Улыбаюсь в какой-то момент, как наш отец, когда слышу чужое рычание. Оно для меня родное. Слишком близкое. Кого-то пугает, для меня же — это самое близкое. Его рычание, что отдается эхом, что пугает других. Всеотец боится этого рыка, отец боится этого рыка. Я же улыбаюсь всякий раз, слушая его — то, что оберегало меня многие года. Этот рык — то, что боялись другие. В нем не стоит видеть агрессию, но желание уберечь.

— Они не любят нашего отца и нас не любят, брат мой. Сколько бы мы не старались, сколько бы не были верны, мы все еще остаемся детьми Локи — никем иными, — асы не думают. Асы видят в нас отражение отцовское. Мои рыжие волосы, манеру отца в брате моем. Только есть одно но.. Трикстер не защищает нас. Он — эгоистичен донельзя. Он не слушает никого. Он смеется озлобленно. У него тоже есть эти самые причины ненавидеть Всеотца. Изводить всех асов. У него всегда есть это самое болезненное желание измучить любого, особенно самого любимого. Смешно, хотя отец из него никакой. Он не вмешивался в воспитание, не лез с нравоучениями. Был тенью, напоминанием.

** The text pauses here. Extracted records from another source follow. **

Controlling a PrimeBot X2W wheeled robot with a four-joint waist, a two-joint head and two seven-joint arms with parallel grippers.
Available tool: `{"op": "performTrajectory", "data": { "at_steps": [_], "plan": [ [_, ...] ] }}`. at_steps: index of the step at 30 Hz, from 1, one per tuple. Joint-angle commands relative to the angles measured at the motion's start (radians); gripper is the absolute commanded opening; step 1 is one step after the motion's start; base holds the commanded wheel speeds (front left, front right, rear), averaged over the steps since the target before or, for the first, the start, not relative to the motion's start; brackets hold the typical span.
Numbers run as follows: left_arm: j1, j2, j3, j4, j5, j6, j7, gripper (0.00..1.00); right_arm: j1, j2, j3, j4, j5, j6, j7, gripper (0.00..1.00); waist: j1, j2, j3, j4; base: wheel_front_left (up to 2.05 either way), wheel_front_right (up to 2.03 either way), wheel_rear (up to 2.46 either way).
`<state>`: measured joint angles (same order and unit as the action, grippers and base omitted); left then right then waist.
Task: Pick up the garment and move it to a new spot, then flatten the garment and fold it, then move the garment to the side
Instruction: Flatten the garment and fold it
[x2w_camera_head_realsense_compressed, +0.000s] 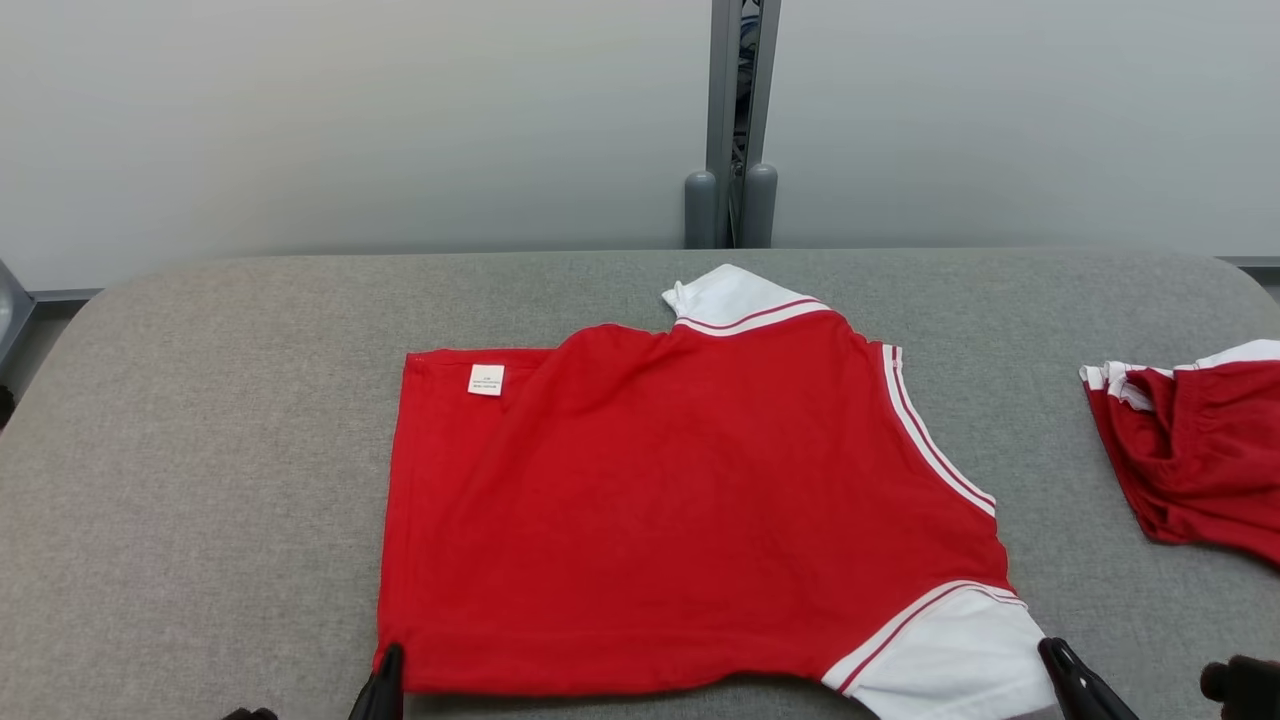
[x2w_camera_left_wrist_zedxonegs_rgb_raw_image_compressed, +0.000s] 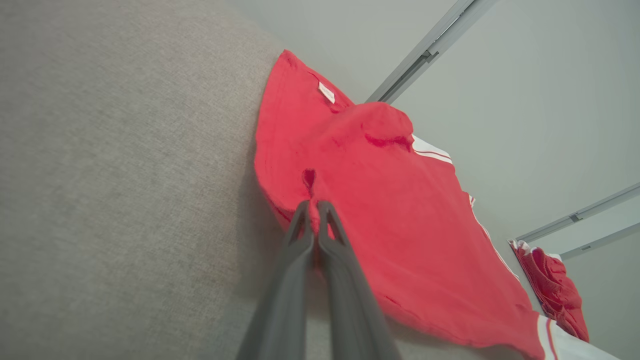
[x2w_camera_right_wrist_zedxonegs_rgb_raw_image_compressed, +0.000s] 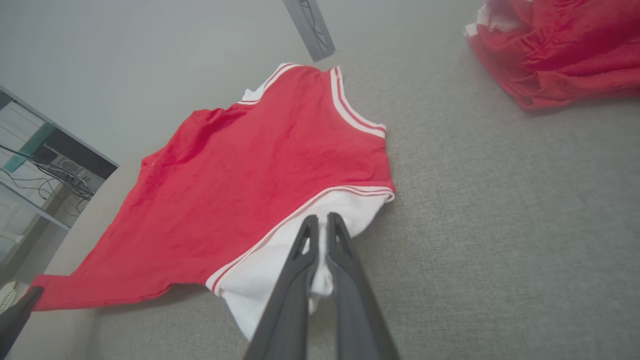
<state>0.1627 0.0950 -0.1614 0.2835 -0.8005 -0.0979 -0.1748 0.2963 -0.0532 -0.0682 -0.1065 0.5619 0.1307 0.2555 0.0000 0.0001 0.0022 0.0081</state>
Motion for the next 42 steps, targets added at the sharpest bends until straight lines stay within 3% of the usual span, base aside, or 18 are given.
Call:
{"op": "performTrajectory", "data": {
  "at_steps": [1, 15, 21, 35, 36, 37, 38, 40, 41, 42],
  "plan": [
    [-0.032, -0.003, -0.002, 0.009, -0.006, 0.014, 0.011, 0.00, -0.029, -0.002, 0.000, 0.017, -0.007, 0.000, 0.004, 0.00, 0.0000, -0.0001, -0.009, 0.005, 0.00, 0.00, 0.00],
    [-0.230, -0.038, -0.009, 0.082, -0.115, 0.226, 0.138, 0.00, -0.340, -0.015, 0.003, 0.308, -0.073, 0.000, -0.006, 0.00, 0.0000, -0.0001, 0.012, 0.022, 0.00, 0.00, 0.00],
    [-0.333, -0.040, -0.010, 0.154, -0.133, 0.221, 0.113, 0.00, -0.521, -0.025, -0.009, 0.499, -0.102, 0.000, -0.057, 0.00, 0.0000, -0.0001, 0.072, 0.027, 0.00, 0.00, 0.00],
    [-0.531, -0.041, -0.045, 0.344, -0.153, 0.254, 0.082, 0.00, -0.818, -0.049, 0.052, 0.850, -0.137, 0.000, -0.119, 0.00, 0.0000, -0.0001, 0.177, 0.049, 0.00, 0.00, 0.00],
    [-0.539, -0.040, -0.047, 0.353, -0.155, 0.252, 0.079, 0.22, -0.832, -0.050, 0.054, 0.868, -0.137, 0.000, -0.129, 0.00, 0.0000, -0.0001, 0.180, 0.050, 0.00, 0.00, 0.00],
    [-0.547, -0.040, -0.050, 0.360, -0.153, 0.251, 0.076, 0.85, -0.846, -0.050, 0.057, 0.886, -0.136, 0.000, -0.138, 0.00, 0.0000, -0.0001, 0.183, 0.050, 0.00, 0.00, 0.00],
    [-0.555, -0.041, -0.054, 0.366, -0.154, 0.251, 0.074, 1.00, -0.857, -0.050, 0.060, 0.903, -0.135, 0.000, -0.145, 0.22, 0.0000, -0.0001, 0.185, 0.051, 0.00, 0.00, 0.00],
    [-0.567, -0.042, -0.063, 0.370, -0.148, 0.246, 0.067, 1.00, -0.883, -0.048, 0.066, 0.930, -0.130, 0.000, -0.170, 0.49, 0.0000, -0.0001, 0.188, 0.052, 0.00, 0.00, 0.00],
    [-0.572, -0.041, -0.066, 0.371, -0.143, 0.243, 0.062, 1.00, -0.893, -0.048, 0.069, 0.941, -0.128, 0.000, -0.183, 0.84, 0.0000, -0.0001, 0.188, 0.052, 0.00, 0.00, 0.00],
    [-0.572, -0.041, -0.066, 0.371, -0.143, 0.243, 0.062, 1.00, -0.893, -0.048, 0.069, 0.941, -0.128, 0.000, -0.183, 0.84, 0.0000, -0.0001, 0.188, 0.052, 0.00, 0.00, 0.00]
  ]
}}
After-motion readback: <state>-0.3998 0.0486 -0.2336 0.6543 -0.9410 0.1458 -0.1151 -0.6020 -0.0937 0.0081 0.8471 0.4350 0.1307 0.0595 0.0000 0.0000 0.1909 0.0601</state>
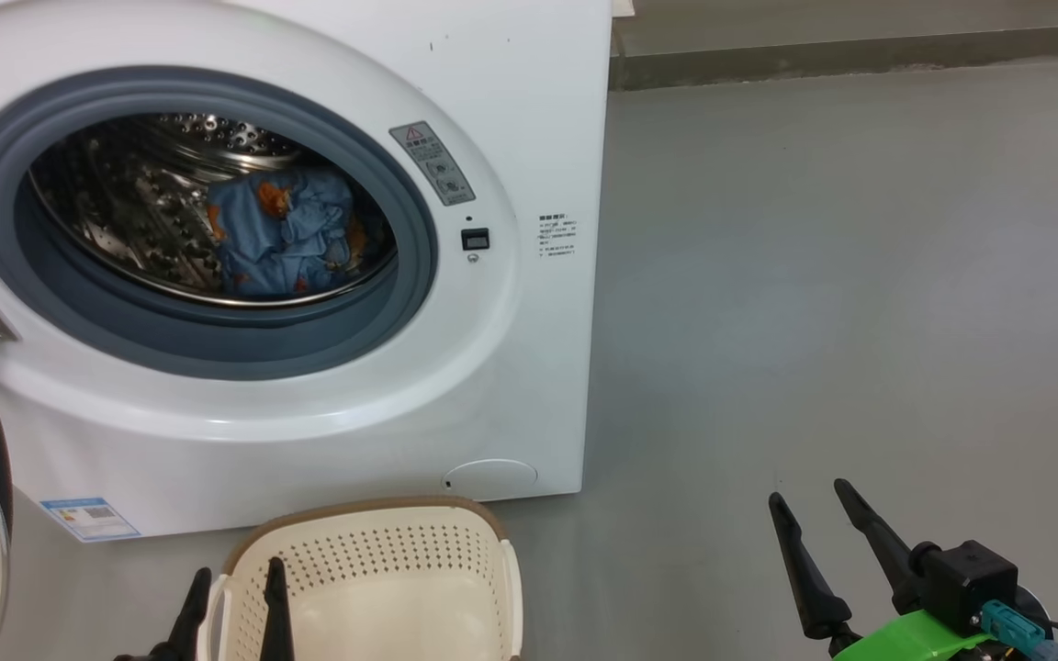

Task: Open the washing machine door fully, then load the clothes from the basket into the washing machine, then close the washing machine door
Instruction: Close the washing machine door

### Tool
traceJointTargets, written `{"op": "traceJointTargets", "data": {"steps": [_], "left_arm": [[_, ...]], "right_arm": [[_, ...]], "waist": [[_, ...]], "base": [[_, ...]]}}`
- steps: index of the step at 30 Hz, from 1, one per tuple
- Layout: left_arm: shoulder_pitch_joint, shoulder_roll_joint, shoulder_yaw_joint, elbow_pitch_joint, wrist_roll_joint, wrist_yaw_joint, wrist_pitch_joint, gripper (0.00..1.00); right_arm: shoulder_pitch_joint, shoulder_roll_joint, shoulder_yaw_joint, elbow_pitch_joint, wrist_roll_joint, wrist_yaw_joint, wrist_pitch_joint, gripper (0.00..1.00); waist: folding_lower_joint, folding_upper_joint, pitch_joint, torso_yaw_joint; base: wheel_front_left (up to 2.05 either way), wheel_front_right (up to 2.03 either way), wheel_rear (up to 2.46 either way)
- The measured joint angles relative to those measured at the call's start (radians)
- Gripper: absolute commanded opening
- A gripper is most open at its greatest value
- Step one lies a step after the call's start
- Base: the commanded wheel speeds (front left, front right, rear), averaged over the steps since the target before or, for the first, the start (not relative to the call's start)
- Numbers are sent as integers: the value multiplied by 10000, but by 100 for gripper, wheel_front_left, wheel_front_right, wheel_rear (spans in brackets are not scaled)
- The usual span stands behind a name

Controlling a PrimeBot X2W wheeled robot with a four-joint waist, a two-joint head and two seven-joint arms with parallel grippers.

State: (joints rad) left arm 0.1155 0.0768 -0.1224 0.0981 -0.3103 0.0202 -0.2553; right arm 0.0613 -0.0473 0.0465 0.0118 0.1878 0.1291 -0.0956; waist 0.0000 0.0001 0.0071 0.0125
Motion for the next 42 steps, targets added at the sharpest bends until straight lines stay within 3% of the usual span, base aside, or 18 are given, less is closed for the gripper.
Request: {"op": "traceJointTargets", "data": {"steps": [19, 42], "left_arm": [[-8, -19, 77, 244, -63, -163, 0, 100], [-9, -19, 211, 136, 79, -81, 0, 100]], "right_arm": [[-10, 0, 52, 96, -2, 0, -38, 100], [-40, 0, 36, 98, -2, 0, -75, 100]], "waist": [[0, 0, -83, -80], [0, 0, 82, -5]], "base": [[-8, 8, 0], [-146, 146, 0]]}}
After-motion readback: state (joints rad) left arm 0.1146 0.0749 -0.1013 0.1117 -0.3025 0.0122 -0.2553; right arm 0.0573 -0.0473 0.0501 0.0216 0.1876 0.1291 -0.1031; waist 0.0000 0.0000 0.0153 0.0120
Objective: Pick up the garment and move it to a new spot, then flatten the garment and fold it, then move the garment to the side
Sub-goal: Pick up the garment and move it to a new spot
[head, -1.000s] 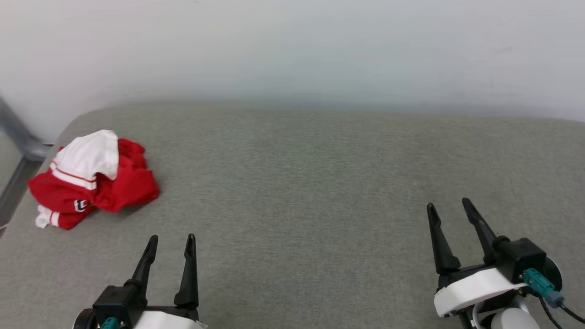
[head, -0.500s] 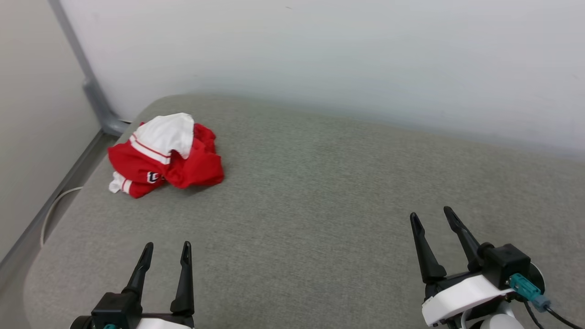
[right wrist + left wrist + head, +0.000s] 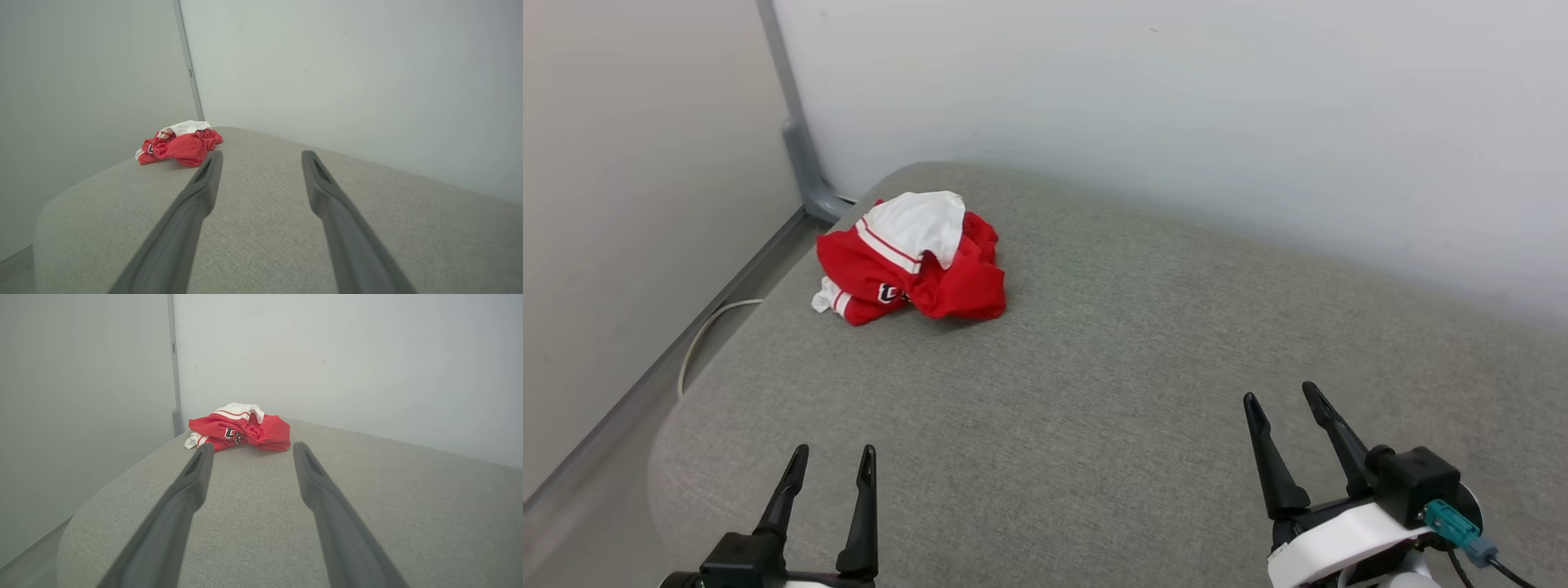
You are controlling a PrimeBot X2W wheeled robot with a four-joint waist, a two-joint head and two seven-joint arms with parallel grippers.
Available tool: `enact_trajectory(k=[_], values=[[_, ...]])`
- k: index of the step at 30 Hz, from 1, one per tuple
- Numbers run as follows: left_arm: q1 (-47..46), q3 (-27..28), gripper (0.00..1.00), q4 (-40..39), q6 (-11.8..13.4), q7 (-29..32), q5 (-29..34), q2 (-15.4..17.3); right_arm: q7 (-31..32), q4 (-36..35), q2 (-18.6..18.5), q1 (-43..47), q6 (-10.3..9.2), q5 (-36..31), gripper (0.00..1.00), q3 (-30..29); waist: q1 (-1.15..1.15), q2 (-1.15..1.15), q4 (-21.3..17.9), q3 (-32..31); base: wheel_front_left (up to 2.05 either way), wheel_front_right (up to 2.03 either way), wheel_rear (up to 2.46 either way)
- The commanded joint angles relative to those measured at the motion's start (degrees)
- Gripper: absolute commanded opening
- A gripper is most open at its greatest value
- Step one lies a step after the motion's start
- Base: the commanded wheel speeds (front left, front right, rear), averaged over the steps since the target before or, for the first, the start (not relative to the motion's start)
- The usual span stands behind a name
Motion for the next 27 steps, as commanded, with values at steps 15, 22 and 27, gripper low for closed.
enact_trajectory(k=[15, 22, 27], values=[[1.0, 1.4, 1.00, -1.4, -0.8, -0.2, 1.2, 0.0, -0.1, -0.4, 0.0, 0.9, -0.04, 0.5, 1.00, 1.1, 0.00, 0.00, 0.3, -0.4, 0.00, 0.00, 0.00], [-1.0, 3.6, 1.00, -1.8, -0.7, -0.2, 0.8, 0.0, -0.1, -1.0, 0.0, -0.3, -0.04, -0.9, 1.00, 0.4, 0.00, 0.00, -2.3, 2.1, 0.00, 0.00, 0.00], [-5.7, 5.6, 1.00, -0.1, -1.2, -0.2, -1.2, 1.3, -0.1, -1.9, 0.0, -2.1, -0.04, -3.2, 1.00, -0.3, 0.00, 0.00, -4.8, 6.6, 0.00, 0.00, 0.00]])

— Брат мой, брат, — мотаю головой, слушая речи его. Горестно и тепло одновременно. Потому что есть пророчество, есть будущее, что не за горами. Для нас это будущее — тоже близко. Отдается в голове воспоминаниями. Тем самым испугом в глазах Всеотца. Испуг. Локи смеется, как пламени огонь, а мы не понимаем смеха этого. Меня от брата отделяют. Заковывают. Не спрашивают. А впереди только темень. Ничего другого. Даже холода и жителей царства Хельхейм нет рядом. Нет моего родного мира. Ничего. Всеотец позаботился о наказании. Всеотец позаботился обо всем. Хотя мы были моложе. Мы могли бы быть лучше. Но нет.

— Я надеюсь, что ему когда-нибудь надоест проверять нас с тобой, — опускаю голову на его плечо, мои руки для него не страшны. Мои руки не забирают тех, кто полон жизни. Улыбаюсь до следующих фраз, после которых хочу засмеяться громко. Эти истории лет долгих, эти истории, когда мертвое с мертвых соприкасается.

— Ты не должен забывать, что Смерть отнял меня у своего брата, когда я не говорила на их языке, — мне смешно, потому что брат ревнует. И тот брат, он тоже реагировал особенно на своего. Смотрел таким же волком, когда тот взял меня на руки, смотрел волком, когда меня укрыли от него, не дали вволю насладиться. А мы со Смертью схожи были в непонимании. А после поняли друг друга, потому что схожи были. Смерть одна и другая.

— Столько лет прошло, а ты все еще думаешь, что моя любовь к тебе пошатнулась тогда? — смеюсь тихо, беря лицо Фенрира в свои руки. Мне смешно. Смешно, хотя мои воспоминания отличаются от его. В них больше жестокости, чем может показаться. Мне тогда впервые было страшно. Так страшно, что до тошноты плохо было. До омерзения противно, пусть меня и успокаивали. Держали крепко в своих руках, не давая мне сделать что-то. Тогда я была загнанным зверем в клетке. Трофеем, которого хотели сломать, зная, что эта игра будет долгой. Потому что на мне все заживает, сколько не мучай.

— Я никогда не пойду к Смерти или Войне, особенно после того, что последний хотел со мной сделать, — брату не рассказано многое из того, что было, чтобы не усугублять конфликт. Но, я прижимаюсь к нему. Целую его в губы. Жадно впиваюсь в них, чтобы забыть в очередной раз то прошлое, оставив родное. Мы, все же, жадные, когда дело касается друг друга.

— Тебе стоит вспомнить, Фенрир, что я и не думала о других даже тогда, — отрываясь от губ, говорю. Все еще не люблю вспоминать тот отрезок собственной жизни.